My Hand at Work
My Hand at Work
Project Details
Dimensions (cm): 20 x 20 x 17 (w x d x h)
Weight: 9.0kg
Commissioned by: School of Dentistry – University of Birmingham
Date: 1994
My Hand at Work
In my former life when I was dentally and medically qualified and had a practice with 8,000 private patients (1957 – 2007) these hands were very, very busy.
I think the last time they stopped for a moment or two was about 1942 when, as a 4 year old , I was playing with my Mother’s Singer Sewing machine, turned the handle and caught my thumb in the needle at the back and was impaled! Stopped in my tracks and painful too!

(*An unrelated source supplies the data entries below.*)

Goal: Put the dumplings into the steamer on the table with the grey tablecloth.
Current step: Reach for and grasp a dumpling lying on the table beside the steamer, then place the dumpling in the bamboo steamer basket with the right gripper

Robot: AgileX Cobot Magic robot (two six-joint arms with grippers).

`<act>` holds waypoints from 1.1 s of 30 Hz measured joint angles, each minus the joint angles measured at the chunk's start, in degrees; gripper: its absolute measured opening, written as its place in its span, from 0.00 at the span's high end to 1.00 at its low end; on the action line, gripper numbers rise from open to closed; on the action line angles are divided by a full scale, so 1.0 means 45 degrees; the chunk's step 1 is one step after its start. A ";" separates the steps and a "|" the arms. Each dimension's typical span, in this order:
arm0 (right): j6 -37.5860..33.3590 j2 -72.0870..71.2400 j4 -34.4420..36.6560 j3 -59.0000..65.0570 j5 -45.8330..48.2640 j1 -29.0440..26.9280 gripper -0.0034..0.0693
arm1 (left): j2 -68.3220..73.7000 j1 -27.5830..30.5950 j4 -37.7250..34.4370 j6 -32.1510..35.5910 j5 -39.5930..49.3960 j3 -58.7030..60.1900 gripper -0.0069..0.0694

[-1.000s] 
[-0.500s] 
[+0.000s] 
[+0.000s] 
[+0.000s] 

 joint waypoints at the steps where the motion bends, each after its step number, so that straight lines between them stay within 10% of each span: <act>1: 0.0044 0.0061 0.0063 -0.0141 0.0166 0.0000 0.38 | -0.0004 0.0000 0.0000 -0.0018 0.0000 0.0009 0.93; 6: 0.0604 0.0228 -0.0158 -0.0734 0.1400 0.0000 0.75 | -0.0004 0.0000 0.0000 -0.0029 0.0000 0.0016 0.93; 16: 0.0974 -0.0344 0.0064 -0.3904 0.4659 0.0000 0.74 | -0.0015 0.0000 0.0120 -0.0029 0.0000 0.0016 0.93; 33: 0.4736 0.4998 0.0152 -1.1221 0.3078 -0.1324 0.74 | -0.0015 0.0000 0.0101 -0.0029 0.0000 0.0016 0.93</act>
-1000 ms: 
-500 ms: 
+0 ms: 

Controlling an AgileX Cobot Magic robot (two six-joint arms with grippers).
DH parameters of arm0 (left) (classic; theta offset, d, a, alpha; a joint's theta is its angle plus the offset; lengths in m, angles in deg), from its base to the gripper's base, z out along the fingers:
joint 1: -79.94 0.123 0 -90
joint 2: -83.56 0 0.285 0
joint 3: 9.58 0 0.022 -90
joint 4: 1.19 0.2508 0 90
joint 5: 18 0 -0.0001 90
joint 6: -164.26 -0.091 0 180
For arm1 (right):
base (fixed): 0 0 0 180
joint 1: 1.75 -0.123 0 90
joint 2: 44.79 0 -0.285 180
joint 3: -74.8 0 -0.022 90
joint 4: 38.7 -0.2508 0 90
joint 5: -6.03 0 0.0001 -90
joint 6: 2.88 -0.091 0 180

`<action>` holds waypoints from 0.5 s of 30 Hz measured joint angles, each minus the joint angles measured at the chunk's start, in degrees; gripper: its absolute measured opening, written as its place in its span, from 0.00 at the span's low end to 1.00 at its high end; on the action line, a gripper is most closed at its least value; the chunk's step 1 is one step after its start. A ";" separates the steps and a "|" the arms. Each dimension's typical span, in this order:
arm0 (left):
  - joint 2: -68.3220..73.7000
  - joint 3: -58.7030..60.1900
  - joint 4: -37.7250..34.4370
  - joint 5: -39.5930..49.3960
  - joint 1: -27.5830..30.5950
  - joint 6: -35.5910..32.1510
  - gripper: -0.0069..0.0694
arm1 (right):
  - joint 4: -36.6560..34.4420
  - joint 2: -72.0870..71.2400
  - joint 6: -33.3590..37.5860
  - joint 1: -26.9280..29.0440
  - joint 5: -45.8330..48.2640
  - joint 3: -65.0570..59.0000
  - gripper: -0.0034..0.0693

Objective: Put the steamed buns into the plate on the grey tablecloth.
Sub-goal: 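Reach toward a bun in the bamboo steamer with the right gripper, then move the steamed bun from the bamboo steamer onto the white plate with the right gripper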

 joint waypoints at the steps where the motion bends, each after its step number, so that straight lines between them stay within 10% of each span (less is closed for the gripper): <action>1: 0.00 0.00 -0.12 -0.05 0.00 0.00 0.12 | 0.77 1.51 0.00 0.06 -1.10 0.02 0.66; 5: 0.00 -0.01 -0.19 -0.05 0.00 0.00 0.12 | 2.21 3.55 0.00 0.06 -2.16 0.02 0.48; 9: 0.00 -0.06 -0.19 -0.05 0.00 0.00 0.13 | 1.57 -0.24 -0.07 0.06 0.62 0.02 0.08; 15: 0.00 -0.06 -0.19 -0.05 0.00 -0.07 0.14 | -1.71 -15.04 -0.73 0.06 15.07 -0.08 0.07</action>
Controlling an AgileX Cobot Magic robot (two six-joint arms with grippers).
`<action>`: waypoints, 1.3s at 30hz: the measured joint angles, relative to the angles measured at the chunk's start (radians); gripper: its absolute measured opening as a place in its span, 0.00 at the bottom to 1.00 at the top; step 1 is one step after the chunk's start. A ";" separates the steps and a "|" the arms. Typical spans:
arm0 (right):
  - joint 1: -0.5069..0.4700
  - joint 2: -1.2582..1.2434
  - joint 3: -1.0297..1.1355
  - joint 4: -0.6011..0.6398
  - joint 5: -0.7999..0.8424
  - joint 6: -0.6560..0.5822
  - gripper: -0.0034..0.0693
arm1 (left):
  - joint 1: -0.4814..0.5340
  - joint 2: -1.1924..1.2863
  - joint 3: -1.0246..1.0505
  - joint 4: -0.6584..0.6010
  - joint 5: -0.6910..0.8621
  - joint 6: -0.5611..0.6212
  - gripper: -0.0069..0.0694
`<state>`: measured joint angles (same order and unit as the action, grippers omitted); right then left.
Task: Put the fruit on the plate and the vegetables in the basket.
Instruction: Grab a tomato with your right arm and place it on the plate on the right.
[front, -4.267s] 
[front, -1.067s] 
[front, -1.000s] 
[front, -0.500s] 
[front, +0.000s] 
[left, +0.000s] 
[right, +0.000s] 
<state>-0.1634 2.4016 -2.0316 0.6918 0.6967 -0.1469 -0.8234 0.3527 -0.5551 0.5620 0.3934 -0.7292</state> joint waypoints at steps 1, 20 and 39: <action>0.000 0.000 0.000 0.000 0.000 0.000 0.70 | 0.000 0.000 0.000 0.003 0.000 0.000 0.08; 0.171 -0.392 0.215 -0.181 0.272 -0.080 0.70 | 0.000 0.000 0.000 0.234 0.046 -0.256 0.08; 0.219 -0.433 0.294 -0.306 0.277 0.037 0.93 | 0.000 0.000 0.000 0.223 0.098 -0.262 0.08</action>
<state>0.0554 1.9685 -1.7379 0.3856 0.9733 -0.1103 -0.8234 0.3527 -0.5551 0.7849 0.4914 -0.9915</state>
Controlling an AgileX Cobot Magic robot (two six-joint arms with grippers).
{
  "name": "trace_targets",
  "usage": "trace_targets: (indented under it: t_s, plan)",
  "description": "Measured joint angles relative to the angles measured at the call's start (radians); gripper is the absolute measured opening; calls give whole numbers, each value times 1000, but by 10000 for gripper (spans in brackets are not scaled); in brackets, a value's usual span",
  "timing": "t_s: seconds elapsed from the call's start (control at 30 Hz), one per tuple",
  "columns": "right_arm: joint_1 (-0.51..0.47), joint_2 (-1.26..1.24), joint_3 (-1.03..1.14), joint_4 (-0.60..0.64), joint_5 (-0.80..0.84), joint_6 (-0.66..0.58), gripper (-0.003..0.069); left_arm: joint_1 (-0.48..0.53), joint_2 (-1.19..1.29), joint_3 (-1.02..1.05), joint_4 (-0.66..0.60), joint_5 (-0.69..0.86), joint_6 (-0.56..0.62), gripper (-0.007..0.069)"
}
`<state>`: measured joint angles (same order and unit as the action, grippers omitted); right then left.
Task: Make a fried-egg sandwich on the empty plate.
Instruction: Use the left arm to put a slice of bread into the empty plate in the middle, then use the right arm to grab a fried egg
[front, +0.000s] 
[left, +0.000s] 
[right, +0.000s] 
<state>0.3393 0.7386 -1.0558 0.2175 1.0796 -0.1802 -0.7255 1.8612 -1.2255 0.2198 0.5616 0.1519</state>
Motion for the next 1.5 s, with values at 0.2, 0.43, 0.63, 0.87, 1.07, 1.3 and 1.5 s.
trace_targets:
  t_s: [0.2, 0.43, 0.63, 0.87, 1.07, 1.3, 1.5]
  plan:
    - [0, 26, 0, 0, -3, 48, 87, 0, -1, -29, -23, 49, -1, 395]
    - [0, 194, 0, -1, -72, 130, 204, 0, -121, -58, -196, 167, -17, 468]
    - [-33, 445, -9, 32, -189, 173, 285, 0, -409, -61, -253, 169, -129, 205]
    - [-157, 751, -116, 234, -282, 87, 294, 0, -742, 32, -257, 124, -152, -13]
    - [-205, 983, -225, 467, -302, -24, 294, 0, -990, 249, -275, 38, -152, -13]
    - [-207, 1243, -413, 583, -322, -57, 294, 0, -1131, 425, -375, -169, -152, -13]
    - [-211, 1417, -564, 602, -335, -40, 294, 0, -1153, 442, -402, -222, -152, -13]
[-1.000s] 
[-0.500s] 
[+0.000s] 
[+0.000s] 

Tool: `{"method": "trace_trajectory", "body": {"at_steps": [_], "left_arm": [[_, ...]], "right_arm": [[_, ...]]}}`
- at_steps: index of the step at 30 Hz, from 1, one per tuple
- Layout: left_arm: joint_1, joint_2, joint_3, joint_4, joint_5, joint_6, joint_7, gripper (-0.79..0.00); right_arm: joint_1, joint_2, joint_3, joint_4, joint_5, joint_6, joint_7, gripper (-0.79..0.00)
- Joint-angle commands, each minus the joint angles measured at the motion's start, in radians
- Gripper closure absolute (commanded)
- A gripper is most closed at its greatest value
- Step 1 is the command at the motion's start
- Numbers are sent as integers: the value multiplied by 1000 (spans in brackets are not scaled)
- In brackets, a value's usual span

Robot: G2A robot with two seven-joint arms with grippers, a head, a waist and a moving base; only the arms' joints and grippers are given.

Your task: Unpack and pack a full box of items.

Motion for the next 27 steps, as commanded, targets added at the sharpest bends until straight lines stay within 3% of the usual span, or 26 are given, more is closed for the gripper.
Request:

Once released, I kept them, safe and working.
Much water has passed under the bridge since then and as a busy Dental Surgeon, having also taken a Medical Degree, I worked at what I would call an artistic science, using hand-eye skills to the greatest degree of accuracy and perfection.
When I had a needle stick injury in 1987 and caught Hepatitis B from a patient who was apparently a carrier, I had a forced absence from practice for nearly 4 months.
I started sculpting in my bedroom and despite clearing the virus and returning to full time surgery I had, ‘out of the blue’, mysteriously become a sculptor and have never stopped creating works of art since that ‘fateful’ day.
This is my right hand, cast in bronze, wearing a dental rubber glove and holding a Kavo drill. This commission, from the Birmingham Dental School, was to make a work of art to be used as an annual prize for a best student and also to commemorate one of the University’s great dental surgeons. So far as I know, it is still awarded today. In that respect this work is unique, although I do own an artist’s proof.